NMC updates approach to supporting nursing and midwifery education amid the Covid-19 pandemic
Published on 14 January 2021
Find out about changes to our emergency education standards
The Nursing and Midwifery Council (NMC) has today announced it will reintroduce emergency education standards to enable final year nursing students to opt-in to support the response to the Covid-19 pandemic, via extended clinical placement.
This decision follows a request from the Secretary of State for Health and Social Care, supported by the Chief Executive of the NHS in England, in response to the continuing, intense pressures of the Covid-19 pandemic.
The NMC has also introduced two additional emergency standards relating to first year nursing and midwifery students and supervision and assessment in practice. This follows feedback from the health and care service and education providers.
This package of measures will mean education organisations across all four countries of the UK are being provided with as much flexibility as possible in how they deliver their courses, while also allowing those final year students who want to support the response to the pandemic to be able to do so.
As a UK regulator, these emergency standards are available to use in each country but are not mandatory for any individual country, region, institution or student.
The emergency standards will enable the following:
1. For nursing students in their final year: Where these standards are adopted locally, students can opt in to a paid clinical placement while the standards are in place. Universities will need to work with students to make sure they've met all necessary requirements and learning outcomes to join the NMC register.
2. For nursing and midwifery students in their first year: While the preference is for first year students to continue with their practice placements, this may not be possible in some regions of the UK. The NMC has therefore reinstated the emergency standard which enables first year nursing and midwifery students to focus on academic and online learning rather than participating in clinical placements while the system is under pressure due to the pandemic.
3. For all other undergraduate nursing and midwifery students and post-graduate diploma/masters students: This group will continue with their studies as planned and the emergency education standards allowing extended clinical placements will not apply to these programmes. These students on placements will continue to have supernumerary status.
Universities will be able to decide how they wish to use the options set out in the standards, depending on the preferences and safety of their students and the needs of their local health and care services.
Local health and care services will also develop guidance for employers, registered professionals and students tailored to local circumstances in each of the four countries of the UK, including any decisions on pay for students working in clinical practice.
Health and care services will also be responsible for ensuring that all students on placement have access to appropriate personal protective equipment. And given what is known about the impact of Covid-19 on people from black, Asian and ethnic minority backgrounds, for ensuring that appropriate risk assessments are carried out.
These decisions have been taken following careful consideration by the NMC and after listening to the views of the UK's four Chief Nursing Offices, the Council of Deans of Health and other partners.
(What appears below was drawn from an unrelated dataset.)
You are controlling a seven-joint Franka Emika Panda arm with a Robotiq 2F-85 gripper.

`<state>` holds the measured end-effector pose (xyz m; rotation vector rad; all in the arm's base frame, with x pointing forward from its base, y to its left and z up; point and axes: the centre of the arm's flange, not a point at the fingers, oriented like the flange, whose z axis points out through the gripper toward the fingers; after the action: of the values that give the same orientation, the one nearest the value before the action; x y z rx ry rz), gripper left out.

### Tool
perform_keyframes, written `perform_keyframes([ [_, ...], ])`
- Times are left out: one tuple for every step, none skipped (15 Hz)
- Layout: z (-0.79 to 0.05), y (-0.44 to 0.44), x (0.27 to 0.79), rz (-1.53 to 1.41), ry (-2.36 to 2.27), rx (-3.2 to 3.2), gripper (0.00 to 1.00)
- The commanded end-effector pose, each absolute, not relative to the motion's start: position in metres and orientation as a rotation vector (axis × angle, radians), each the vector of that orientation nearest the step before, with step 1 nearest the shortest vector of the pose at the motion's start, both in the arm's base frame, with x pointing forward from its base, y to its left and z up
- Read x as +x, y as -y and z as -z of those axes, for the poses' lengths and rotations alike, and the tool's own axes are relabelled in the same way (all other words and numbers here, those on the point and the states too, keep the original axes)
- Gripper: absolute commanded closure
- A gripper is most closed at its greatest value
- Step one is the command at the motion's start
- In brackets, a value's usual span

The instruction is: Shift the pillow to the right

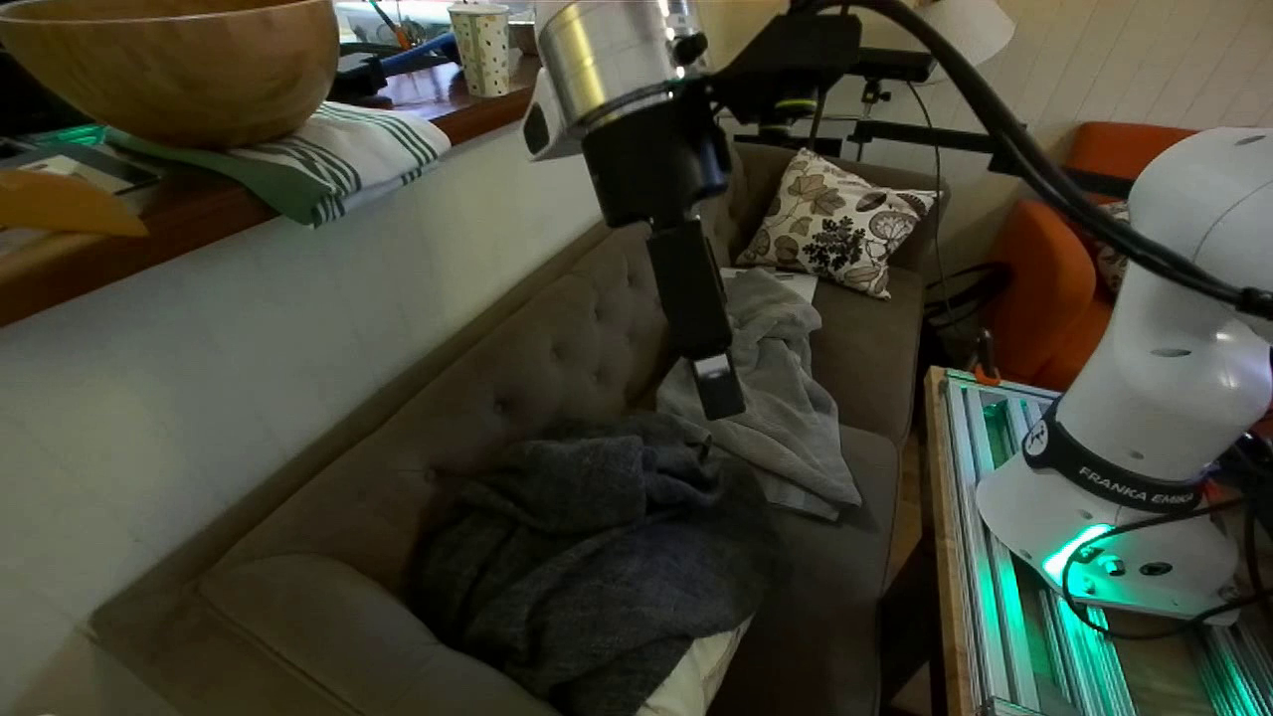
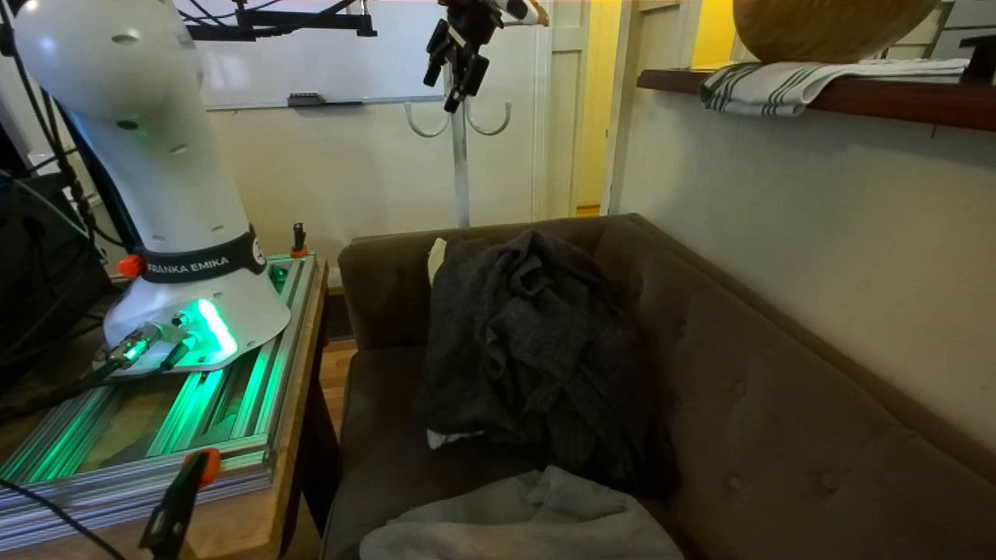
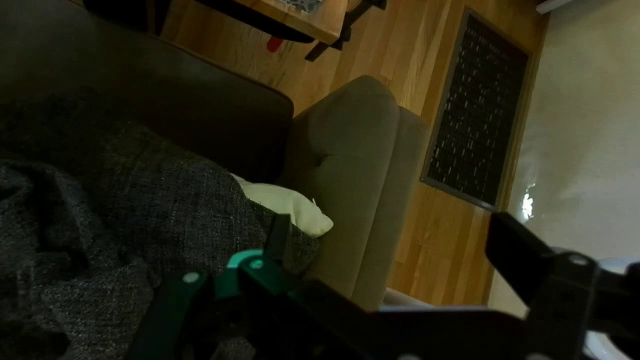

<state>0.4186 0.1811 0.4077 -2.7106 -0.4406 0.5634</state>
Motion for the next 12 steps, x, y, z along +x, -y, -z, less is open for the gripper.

Andrea Sutcliffe CBE, Chief Executive and Registrar for the NMC, said:
"Today's students are tomorrow's registered nurses and midwives and it's vital we support them to complete their education. But we recognise the health and care services in the UK are under unprecedented strain.
"The changes we've made today will enable students to continue learning, while at the same time, allowing those student nurses in their final year to contribute to the fight against Covid-19 where they wish to do so.
"I'm enormously grateful to each and every student for coping with such change and disruption to their studies at this challenging time. Their dedication and hard work fills me with enormous pride and hope for the future.
"I look forward to welcoming them onto our permanent register as registered professionals in the months and years to come."
1. More information about these changes can be found here and the full statement is available here.
2. At the start of the pandemic, the NMC introduced emergency education standards to provide universities with flexibility in how they delivered nursing and midwifery courses and to enabled students to work on the frontline via paid clinical placements. These were withdrawn in September 2020, replaced with recovery standards to support students to return to more normal studies.
3. Supernumerary status: Students in practice or work-placed learning must be supported to learn and practise skills safely. In order to have the student at the centre of learning, we specify that students must have some form of supported or protected learning time. For nurses, and midwives this means that students must be considered 'supernumerary', meaning that they are not counted as part of the staffing required for safe and effective care in that setting. We do not require nursing associate students to be supernumerary while learning in practice, but the student must have 'protected learning time'.